The concept of vaccination literacy is still relatively novel, which is one of the factors contributing to the global increase in vaccine hesitancy. This systematic review provides an updated synthesis of the available information on the role of VL in predicting vaccine hesitancy and other vaccination-related outcomes and may offer significant recommendations for the post-pandemic period of COVID-19.

Measurement of VL

Given that vaccination attempts to prevent infectious diseases in both the individual and the population (herd immunity), VL’s relevance in disease prevention is obvious (16). It is crucial to note that there are now only a few measurement tools for vaccination literacy. Regardless, most of the studies examined in this analysis used psychometrically assessed measures to measure VL. However, it is crucial to note that the scales employed in these studies were modified versions of those used to measure health literacy in people with diabetes.

Although the link between VL and health literacy is obvious, the United Nations has recognized VL as a crucial element in guaranteeing the growth of health literacy (3). However, some research has found a clear correlation between health literacy abilities and vaccine acceptability, while others have found a negative correlation or none. It may be influenced by different factors, including different population settings, the type of vaccine being evaluated, and the characteristics of the test used (44). These observations suggest why more consideration should be given to further broadening the way VL is measured rather than just adapting health literacy assessment tools.

In addition, as vaccination literacy has progressed, measures for testing VL have been modified throughout time, particularly for the VL of the COVID-19 vaccination. However, current VL assessments have been employed inconsistently to measure VL in public. Measuring high levels of VL in the presence of information overload may potentially result in information evaluation errors (44). In addition, current VL measurement tools are still derived from health literacy measurement tools, and specific dimensions of VL are under-measured. This is despite the progressive improvement in the understanding of VL and the number of studies in numerous countries. Therefore, measurement methodologies for VL must be strengthened by incorporating vaccination context and specialized knowledge components. Cultural differences between countries or regions should also be considered when analyzing and quantifying VL in the future.

The Complexity of Factors Influencing VL

The improvement of VL in the entire population helps the public recognize the value of vaccination, increases trust in vaccination, and contributes to the immunization of the whole population with vaccines (3). Understanding the factors determining vaccination literacy is crucial for more successful intervention implementation.

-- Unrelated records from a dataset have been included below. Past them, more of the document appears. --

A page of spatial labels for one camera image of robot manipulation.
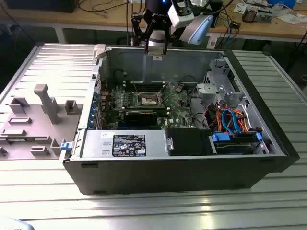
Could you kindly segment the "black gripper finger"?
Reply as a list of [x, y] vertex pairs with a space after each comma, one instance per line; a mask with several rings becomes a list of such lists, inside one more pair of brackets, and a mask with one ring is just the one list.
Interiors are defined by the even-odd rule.
[[180, 27], [180, 28], [175, 29], [174, 33], [171, 34], [170, 28], [171, 28], [171, 24], [164, 23], [163, 29], [164, 29], [164, 34], [165, 34], [165, 45], [164, 45], [163, 54], [167, 53], [168, 44], [174, 43], [174, 42], [176, 43], [180, 39], [180, 37], [182, 36], [185, 30], [185, 27]]
[[[140, 22], [144, 20], [147, 24], [145, 31], [140, 29]], [[133, 13], [131, 16], [132, 26], [135, 32], [135, 40], [138, 44], [145, 42], [145, 53], [148, 53], [149, 38], [154, 30], [153, 13], [149, 9], [145, 9], [142, 13]]]

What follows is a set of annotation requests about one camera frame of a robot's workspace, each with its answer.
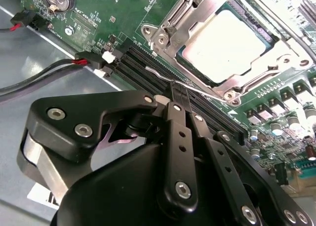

VL may be affected by demographic factors such as gender, age, and socioeconomic level. Women have more robust levels of VL than men (40), and another study similarly found that women had less difficulty accessing and understanding information about vaccine scandals (25). There is some disagreement about age, with one study claiming that VL decreases with age (20), while Cadeddu et al. (45) discovered that VL increases with age group. Education level correlates positively with vaccination literacy (20), and research by Correa-Rodrguez et al. (22) found significant inequalities in VL among individuals with varying levels of education. In addition, lower economic poverty and higher socioeconomic status were associated with higher VL levels of VL (40, 45). There was also a link between interactive-critical VL and the area of residence, citizenship, and socioeconomic status (40).

As a way to improve health, vaccination is inextricably linked to a person’s health status, which is affected by several personal factors. A survey of adults in Italy discovered that (45), regardless of the frequency of people’s visits, a person’s self-rated health status, the presence of a chronic disease or other health problem, any limitations imposed by that problem, and access to professional healthcare training were all associated with vaccine knowledge. VL may also influence people’s utilization of critical public health services.

Socioculture can have an impact on individuals’ behavioral intentions to vaccinate, which in turn can influence the spread of infectious diseases. Different sociocultural characteristics may have contributed to considerably lower levels of HPV vaccine knowledge among Asian American and Pacific Islander (AAPI) students than non-Latino White (NLW) students, according to Lee et al. (24). One study indicated that due to sociocultural shame or modesty norms, AAPI women were less likely to talk about or learn about cervical cancer prevention efforts (46).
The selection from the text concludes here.